Authentic Pennsylvania Haluski Recipe
If you’re not from Pennsylvania, chances are you’ve never heard of Haluski. Haluski is a traditional Polish dish, and usually contains, onions, cabbage and noodles. This dish is tasty, and has a desirable texture. In addition to the aforementioned ingredients, butter is also a necessary component to pack that flavor punch. Try making this dish for your family- it goes well with chicken, beef, and fish.
Authentic Pennsylvania Haluski
Serves 4-6
Ingredients:
1 lg cabbage head, chopped
2 lg sweet onion or yellow onion, chopped
2 crushed garlic cloves, chopped
bacon grease about 6-8 slices of bacon
1 stick sweet salted butter (add more as needed – 1/2 stick)
12 oz wide egg noodles
salt and pepper
Directions:
Remove first layer of cabbage only removing and discarding core. Chop cabbage into even 1-inch squares.
Lightly sauté 8 slices of bacon (for the drippings). Remove bacon once done, (do not burn bacon) then sauté onions, garlic and cabbage with bacon drippings with 1 stick butter.
Cook until cabbage has a soft texture. add bacon (this is optional). Add 1 tablespoon of Kosher salt and 1 tablespoon of freshly ground black pepper, add more to taste.
In a separate pot, boil noodles for about 7 minutes (less than al denté).
Once noodles are done, drain and add to cabbage mixture and remove from heat.
Enjoy!
Chef Chuck Kerber
chuck@cooksandeats.com
cooksandeats.com
Yummmmmm
Sounds like Gram’s. Making me hungry!!
Nope Grandma wouldn’t use wide noodles! They’d be homemade egg noodles dried 3 days.

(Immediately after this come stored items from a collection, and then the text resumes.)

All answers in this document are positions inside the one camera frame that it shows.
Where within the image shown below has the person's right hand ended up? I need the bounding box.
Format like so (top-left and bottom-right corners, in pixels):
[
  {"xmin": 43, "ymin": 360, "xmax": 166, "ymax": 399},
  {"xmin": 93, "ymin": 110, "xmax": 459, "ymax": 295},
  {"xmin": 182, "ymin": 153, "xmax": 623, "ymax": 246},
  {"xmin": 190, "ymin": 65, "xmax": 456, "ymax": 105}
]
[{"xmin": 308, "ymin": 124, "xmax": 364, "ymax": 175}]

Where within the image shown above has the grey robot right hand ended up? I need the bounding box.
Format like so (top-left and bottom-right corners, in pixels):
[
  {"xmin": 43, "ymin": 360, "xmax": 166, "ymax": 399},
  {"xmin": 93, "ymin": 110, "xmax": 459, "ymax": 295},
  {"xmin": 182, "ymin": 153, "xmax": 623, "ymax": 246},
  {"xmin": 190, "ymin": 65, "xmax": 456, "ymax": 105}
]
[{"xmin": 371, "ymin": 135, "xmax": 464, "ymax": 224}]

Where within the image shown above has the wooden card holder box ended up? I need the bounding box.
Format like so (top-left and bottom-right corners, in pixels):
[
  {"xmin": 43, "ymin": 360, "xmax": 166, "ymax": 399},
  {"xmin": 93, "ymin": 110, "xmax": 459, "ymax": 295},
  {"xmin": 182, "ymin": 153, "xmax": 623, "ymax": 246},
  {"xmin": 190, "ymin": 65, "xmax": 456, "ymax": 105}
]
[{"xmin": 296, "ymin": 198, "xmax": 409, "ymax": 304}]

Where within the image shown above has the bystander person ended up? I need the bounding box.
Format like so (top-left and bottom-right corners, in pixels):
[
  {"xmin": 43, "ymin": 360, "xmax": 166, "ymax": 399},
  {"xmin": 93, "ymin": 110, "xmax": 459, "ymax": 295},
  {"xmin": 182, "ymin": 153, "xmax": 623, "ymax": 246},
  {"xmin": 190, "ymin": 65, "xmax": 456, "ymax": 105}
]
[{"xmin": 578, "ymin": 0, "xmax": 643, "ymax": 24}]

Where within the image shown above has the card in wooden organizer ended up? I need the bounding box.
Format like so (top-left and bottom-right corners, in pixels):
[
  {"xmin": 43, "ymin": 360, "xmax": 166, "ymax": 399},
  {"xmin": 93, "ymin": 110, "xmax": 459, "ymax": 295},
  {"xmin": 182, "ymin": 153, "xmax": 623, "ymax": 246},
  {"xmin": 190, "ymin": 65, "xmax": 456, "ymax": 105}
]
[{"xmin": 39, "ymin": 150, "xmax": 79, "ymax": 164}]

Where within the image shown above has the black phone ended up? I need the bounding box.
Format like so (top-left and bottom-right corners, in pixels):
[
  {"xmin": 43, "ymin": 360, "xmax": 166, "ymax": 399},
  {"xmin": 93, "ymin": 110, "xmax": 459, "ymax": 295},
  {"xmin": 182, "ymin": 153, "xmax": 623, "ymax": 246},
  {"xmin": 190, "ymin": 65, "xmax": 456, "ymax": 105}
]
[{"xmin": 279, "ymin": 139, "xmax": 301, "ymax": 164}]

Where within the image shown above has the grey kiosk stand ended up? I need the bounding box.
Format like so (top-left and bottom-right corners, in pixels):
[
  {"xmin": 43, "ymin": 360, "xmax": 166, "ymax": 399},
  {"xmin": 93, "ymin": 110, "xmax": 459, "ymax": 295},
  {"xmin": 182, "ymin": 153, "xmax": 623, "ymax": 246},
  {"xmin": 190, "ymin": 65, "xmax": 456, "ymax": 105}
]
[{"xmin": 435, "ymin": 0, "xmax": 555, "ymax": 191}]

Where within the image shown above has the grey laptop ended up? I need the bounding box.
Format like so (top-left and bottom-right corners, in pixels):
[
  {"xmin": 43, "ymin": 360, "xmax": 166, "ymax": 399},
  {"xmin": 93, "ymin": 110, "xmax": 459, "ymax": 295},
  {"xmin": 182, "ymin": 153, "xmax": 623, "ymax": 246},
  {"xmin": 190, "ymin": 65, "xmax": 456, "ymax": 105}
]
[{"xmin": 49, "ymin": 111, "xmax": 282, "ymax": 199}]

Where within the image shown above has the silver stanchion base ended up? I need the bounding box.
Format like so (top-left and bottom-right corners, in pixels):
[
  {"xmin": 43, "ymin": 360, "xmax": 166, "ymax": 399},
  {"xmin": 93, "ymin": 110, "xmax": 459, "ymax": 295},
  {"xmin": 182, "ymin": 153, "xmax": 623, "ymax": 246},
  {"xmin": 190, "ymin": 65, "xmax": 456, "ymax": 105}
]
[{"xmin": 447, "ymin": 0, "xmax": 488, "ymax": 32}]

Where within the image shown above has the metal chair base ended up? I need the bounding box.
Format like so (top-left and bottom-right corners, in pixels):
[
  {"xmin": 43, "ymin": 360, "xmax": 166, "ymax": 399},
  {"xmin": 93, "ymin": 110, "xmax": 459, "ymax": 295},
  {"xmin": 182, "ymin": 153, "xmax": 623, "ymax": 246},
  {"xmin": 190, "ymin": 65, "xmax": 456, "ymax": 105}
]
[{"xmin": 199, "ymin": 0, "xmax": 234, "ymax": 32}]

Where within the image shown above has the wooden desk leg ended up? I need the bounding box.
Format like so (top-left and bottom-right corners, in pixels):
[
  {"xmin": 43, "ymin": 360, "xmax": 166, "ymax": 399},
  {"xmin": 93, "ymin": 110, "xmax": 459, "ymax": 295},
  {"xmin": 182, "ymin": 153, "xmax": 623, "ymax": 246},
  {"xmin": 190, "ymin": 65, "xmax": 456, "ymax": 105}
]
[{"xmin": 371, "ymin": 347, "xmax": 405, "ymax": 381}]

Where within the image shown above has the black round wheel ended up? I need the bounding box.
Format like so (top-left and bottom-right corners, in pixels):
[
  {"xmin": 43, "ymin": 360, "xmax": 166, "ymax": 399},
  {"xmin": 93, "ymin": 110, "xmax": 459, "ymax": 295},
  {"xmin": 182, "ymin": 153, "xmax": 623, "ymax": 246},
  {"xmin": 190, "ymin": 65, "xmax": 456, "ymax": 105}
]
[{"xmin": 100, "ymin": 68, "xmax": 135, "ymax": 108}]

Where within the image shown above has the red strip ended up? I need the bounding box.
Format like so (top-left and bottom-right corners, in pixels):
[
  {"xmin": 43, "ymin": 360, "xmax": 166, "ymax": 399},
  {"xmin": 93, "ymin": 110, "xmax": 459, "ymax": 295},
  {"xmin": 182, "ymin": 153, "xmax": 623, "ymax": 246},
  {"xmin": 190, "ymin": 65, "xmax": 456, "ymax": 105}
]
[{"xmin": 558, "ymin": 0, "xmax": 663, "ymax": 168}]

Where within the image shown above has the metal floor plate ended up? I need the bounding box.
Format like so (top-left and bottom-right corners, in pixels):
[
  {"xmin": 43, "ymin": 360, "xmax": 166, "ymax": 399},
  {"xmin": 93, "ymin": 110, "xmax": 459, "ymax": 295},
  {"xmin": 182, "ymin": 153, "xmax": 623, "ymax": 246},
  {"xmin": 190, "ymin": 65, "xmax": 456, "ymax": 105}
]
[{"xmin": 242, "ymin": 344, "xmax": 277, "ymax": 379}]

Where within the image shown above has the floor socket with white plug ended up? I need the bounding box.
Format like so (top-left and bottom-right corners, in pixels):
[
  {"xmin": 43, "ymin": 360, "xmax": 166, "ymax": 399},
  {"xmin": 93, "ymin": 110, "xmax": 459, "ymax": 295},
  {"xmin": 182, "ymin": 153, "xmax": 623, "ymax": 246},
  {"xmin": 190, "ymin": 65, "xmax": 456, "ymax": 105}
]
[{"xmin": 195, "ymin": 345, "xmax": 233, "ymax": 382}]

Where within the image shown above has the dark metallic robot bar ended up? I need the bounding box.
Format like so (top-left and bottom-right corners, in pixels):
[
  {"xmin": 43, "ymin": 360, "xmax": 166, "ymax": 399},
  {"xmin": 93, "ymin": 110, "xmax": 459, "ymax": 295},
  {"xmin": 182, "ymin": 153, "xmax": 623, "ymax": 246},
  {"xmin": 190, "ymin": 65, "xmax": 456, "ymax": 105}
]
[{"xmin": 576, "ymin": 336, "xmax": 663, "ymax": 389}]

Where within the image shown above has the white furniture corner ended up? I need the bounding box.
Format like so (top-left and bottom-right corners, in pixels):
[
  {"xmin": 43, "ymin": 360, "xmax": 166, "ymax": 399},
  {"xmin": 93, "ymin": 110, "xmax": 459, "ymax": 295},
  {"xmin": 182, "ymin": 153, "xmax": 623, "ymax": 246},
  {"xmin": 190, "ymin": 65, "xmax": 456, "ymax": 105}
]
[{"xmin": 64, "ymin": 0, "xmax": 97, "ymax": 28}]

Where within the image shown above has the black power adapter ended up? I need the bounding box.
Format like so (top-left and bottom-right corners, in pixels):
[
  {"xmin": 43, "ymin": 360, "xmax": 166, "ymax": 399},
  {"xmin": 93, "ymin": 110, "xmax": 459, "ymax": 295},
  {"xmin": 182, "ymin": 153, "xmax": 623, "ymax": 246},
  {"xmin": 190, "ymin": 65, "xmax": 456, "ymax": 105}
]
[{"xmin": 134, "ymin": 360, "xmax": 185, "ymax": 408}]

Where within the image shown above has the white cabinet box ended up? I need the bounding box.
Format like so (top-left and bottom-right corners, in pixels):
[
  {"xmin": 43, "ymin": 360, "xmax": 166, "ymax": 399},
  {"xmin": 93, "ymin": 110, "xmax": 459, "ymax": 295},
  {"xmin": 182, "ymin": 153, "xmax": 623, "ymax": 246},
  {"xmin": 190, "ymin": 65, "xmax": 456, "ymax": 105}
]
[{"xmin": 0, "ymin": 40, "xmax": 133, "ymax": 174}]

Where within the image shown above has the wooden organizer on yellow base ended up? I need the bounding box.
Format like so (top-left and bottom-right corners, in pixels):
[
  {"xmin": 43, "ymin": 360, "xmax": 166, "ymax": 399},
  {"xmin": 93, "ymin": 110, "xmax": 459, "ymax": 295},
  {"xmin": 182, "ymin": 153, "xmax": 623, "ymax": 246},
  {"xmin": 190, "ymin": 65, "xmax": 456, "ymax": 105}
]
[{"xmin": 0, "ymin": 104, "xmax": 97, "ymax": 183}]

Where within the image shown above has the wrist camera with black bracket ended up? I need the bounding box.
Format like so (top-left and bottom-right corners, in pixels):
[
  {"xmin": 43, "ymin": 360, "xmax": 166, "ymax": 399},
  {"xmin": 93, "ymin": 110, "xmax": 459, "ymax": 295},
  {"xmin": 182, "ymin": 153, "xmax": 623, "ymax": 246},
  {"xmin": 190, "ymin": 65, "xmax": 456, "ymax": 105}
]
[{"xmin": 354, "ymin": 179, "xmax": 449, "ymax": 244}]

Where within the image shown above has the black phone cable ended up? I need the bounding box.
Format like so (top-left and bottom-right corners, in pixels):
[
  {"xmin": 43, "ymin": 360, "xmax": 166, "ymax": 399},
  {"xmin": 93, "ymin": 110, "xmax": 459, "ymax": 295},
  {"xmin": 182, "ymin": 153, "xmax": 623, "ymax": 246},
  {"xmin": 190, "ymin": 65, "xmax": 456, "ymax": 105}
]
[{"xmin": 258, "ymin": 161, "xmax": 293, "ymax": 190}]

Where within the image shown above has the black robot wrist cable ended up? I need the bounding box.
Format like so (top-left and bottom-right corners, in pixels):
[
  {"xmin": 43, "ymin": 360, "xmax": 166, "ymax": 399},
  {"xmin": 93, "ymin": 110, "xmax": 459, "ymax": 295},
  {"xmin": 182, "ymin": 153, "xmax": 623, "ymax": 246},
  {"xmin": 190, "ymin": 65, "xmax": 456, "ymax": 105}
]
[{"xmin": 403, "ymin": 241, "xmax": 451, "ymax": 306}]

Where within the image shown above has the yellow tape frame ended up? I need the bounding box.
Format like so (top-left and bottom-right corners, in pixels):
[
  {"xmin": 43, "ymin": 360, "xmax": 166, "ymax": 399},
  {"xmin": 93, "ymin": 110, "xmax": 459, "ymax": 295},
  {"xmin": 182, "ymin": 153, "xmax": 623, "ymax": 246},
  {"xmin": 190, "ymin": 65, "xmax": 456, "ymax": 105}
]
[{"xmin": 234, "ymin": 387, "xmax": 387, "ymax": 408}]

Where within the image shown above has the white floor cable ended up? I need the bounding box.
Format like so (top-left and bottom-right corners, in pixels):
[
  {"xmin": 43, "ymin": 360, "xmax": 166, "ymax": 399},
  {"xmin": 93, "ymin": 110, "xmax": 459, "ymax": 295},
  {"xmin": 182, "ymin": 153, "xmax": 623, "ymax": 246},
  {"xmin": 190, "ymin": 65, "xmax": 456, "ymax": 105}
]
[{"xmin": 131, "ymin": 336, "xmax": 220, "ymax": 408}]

Yes she would use wide noodles.
Halušky are Slovak, not Polish. This doesn’t resemble halušky in the least bit, which is made from boiled potato dough, bacon or pork belly, and brindza (sheep cheese). Halušky originated in SK & are considered the national dish. There may be other variations but there is only one original & ”proper” way to make it. Cabbage is sometimes added & people have their own family & regional recipes, but once it becomes egg noodle & cabbage-based this has become something else completely which is simply a bastardization of culture & I’m not sure why other countries have decided to call a completely different dish by the same name. The same misinformation and cultural erasure presented here is widespread on the internet.
Your mom liked it.
My mama makes real halušky, pookie. Not this garbage. 😂
So like a fragile-ego man to be unable to take correction or criticism & then start throwing the most cliché, unoriginal insults at someone in the comments of a gd cooking website. Are you not embarassed? Get a grip.